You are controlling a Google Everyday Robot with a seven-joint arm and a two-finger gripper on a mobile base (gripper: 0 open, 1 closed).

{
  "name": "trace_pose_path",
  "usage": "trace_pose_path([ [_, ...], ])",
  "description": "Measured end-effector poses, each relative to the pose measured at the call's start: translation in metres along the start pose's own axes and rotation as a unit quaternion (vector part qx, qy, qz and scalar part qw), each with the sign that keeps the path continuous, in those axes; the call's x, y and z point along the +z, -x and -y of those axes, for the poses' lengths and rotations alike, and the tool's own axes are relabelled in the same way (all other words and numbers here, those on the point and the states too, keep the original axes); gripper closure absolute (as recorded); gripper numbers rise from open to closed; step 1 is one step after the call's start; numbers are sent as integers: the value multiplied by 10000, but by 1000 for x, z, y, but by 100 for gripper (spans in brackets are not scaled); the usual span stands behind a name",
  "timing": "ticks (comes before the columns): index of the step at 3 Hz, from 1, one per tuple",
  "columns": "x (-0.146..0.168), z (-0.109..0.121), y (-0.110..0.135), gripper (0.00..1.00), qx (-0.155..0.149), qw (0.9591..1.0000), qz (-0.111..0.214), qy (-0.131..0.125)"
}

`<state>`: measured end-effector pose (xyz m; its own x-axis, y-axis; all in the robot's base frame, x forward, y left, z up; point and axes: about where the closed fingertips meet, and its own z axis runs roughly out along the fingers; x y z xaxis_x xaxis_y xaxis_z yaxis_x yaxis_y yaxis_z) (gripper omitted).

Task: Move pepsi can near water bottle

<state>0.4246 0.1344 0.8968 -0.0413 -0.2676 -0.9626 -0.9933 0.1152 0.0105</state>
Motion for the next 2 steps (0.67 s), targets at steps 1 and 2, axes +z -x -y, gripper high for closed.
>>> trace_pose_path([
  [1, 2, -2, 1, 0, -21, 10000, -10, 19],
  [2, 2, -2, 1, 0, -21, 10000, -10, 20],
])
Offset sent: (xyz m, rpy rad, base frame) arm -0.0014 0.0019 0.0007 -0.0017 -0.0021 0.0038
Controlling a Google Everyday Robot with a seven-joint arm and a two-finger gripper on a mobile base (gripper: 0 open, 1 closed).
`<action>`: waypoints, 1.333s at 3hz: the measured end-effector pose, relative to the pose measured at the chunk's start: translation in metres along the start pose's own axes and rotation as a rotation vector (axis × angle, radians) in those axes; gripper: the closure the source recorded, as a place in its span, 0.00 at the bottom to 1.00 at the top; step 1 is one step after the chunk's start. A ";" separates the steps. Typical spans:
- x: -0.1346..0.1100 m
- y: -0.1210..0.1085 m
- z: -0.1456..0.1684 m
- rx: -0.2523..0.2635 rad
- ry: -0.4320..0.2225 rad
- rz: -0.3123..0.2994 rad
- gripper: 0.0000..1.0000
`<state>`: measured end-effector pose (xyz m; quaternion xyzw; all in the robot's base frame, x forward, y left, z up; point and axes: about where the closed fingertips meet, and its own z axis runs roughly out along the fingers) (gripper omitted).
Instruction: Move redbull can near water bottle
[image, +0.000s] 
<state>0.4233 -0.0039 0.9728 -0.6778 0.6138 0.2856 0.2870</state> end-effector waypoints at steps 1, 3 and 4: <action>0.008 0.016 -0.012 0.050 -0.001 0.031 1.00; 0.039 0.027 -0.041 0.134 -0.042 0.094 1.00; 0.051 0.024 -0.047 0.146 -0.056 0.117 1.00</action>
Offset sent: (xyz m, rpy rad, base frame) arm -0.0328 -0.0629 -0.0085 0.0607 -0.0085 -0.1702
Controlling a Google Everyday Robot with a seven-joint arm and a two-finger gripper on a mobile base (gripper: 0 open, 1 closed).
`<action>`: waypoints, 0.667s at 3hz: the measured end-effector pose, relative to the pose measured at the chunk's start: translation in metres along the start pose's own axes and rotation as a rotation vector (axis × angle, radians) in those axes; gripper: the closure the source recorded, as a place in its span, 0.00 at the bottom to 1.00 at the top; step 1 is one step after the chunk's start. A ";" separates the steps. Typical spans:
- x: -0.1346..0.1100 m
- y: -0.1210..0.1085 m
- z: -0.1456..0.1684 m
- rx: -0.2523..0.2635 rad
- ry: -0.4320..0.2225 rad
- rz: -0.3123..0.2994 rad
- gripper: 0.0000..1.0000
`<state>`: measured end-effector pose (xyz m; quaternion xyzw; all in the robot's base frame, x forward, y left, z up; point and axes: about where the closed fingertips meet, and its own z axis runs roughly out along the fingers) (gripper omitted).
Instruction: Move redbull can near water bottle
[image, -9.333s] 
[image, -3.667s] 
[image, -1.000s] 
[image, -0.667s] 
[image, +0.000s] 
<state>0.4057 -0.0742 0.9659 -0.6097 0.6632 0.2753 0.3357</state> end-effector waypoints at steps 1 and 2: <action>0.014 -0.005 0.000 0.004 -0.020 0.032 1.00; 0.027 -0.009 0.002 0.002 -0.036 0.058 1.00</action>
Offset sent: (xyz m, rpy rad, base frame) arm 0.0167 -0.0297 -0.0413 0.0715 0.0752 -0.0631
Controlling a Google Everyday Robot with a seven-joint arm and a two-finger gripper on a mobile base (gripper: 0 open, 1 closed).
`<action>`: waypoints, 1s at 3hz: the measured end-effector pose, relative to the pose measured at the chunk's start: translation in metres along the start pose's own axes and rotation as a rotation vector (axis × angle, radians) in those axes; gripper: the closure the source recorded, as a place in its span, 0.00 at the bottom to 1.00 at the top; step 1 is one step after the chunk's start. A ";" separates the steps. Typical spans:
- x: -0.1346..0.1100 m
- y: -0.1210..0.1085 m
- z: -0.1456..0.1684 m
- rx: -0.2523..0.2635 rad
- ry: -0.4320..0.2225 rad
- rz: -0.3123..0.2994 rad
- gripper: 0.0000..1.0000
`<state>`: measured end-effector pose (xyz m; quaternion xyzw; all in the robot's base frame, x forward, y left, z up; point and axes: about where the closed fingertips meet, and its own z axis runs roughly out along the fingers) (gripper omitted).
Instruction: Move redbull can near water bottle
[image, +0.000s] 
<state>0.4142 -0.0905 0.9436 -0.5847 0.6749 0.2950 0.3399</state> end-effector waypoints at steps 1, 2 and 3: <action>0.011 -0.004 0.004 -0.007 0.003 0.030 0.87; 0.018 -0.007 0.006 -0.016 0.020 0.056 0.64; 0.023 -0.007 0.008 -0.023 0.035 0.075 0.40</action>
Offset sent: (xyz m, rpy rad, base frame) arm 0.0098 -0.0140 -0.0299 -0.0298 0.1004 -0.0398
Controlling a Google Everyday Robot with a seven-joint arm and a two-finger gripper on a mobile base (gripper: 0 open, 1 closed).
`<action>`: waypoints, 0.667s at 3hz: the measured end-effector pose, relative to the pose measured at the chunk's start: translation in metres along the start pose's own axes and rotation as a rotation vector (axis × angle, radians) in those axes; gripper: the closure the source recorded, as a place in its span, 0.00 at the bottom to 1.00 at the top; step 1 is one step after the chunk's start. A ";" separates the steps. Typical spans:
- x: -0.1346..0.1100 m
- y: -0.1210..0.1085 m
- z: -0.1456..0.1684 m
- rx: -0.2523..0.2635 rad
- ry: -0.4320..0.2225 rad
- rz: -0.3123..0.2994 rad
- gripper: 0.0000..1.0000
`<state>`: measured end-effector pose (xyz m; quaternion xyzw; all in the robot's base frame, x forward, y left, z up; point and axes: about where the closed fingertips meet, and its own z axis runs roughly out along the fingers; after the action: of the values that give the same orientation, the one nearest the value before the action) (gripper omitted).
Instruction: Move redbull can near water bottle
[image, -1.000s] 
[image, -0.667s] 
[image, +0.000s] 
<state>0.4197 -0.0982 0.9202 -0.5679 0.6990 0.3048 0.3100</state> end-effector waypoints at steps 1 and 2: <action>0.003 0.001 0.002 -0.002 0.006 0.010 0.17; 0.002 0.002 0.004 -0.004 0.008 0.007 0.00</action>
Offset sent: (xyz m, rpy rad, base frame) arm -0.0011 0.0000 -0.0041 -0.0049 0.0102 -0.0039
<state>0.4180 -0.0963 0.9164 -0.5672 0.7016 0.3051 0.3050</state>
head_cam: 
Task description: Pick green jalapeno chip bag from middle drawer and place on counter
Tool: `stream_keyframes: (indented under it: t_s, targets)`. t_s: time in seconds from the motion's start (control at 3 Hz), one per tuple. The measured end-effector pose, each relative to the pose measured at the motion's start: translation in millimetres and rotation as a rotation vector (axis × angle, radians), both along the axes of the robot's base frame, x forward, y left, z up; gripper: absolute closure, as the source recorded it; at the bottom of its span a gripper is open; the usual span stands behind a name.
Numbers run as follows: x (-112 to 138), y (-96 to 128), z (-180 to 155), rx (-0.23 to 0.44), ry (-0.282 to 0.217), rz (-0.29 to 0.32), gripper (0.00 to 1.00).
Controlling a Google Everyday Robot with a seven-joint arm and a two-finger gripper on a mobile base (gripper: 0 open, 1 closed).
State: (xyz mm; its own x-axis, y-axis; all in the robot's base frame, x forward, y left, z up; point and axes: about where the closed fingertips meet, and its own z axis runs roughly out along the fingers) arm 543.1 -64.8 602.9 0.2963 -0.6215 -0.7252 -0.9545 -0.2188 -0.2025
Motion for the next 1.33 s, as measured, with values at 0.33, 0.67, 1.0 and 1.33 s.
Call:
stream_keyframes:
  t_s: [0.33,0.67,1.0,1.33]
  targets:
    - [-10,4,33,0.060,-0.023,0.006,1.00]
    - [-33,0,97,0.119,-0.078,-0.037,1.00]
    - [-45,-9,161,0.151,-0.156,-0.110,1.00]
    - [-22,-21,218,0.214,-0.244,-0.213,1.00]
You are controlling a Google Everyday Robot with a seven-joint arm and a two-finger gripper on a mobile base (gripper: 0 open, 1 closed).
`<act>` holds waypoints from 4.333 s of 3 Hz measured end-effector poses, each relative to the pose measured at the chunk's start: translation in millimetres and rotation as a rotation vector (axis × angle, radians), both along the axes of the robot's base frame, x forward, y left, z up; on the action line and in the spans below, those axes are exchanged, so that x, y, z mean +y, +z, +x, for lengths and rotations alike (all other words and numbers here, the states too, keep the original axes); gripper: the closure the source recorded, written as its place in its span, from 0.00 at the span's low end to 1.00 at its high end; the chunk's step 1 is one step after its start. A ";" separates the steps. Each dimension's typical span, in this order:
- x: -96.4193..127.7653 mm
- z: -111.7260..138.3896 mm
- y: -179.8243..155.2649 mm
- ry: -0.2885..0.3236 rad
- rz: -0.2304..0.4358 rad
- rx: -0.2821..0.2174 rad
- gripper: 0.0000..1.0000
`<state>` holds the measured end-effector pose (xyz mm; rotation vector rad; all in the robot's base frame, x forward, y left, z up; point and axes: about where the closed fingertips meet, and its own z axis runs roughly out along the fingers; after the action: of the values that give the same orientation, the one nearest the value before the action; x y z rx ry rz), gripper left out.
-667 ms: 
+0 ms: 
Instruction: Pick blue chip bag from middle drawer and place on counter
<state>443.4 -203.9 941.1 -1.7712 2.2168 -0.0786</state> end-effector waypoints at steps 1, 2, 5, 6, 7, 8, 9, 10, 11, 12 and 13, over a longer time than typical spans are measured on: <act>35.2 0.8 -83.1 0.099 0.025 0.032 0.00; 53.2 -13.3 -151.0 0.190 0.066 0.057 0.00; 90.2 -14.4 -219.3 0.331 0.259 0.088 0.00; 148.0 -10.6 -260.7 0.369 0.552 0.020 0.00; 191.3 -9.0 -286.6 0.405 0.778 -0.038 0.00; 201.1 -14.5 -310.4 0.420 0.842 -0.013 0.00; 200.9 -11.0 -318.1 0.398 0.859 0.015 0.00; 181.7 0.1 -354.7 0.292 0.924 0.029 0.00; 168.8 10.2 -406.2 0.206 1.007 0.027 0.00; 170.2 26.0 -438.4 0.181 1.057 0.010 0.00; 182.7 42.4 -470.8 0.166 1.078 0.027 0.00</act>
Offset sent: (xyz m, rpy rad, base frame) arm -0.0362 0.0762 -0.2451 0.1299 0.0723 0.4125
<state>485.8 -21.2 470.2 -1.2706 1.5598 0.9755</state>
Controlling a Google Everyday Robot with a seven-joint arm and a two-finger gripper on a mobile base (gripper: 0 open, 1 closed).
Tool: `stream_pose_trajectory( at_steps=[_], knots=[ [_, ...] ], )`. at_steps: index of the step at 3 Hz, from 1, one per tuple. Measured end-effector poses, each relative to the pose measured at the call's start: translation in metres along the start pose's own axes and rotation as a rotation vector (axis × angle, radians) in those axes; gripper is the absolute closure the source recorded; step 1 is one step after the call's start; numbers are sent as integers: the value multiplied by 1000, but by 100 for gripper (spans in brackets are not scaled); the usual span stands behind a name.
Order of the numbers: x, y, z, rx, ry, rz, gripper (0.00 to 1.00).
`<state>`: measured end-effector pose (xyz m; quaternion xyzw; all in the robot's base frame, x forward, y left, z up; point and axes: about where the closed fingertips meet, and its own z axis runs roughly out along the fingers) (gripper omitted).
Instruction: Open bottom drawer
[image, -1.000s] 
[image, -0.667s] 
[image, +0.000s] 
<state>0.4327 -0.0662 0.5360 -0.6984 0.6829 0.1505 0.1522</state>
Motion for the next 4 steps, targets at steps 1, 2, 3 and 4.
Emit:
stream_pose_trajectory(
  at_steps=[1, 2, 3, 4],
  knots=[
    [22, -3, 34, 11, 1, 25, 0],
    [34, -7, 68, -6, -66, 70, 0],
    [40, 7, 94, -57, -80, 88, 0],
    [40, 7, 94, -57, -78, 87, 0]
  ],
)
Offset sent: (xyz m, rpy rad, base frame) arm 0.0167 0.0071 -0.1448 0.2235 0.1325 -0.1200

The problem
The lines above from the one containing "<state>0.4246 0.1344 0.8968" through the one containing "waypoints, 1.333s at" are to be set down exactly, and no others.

Task result
<state>0.4246 0.1344 0.8968 -0.0413 -0.2676 -0.9626 -0.9933 0.1152 0.0105</state>
Motion for the next 2 steps (0.67 s), targets at steps 1 and 2, axes +z -x -y, gripper high for closed.
>>> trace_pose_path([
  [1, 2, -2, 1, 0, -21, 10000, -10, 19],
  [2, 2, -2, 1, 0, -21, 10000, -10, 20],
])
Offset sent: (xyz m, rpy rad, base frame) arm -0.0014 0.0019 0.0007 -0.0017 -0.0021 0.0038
Controlling a Google Everyday Robot with a seven-joint arm and a two-finger gripper on a mobile base (gripper: 0 open, 1 closed).
`<action>`: waypoints, 1.333s at 3hz: the measured end-effector pose, relative to the pose measured at the chunk's start: translation in metres along the start pose's own axes and rotation as a rotation vector (axis × angle, radians) in those axes; gripper: the closure the source recorded, as a place in its span, 0.00 at the bottom to 1.00 at the top; step 1 is one step after the chunk's start. A ";" separates the steps. Typical spans:

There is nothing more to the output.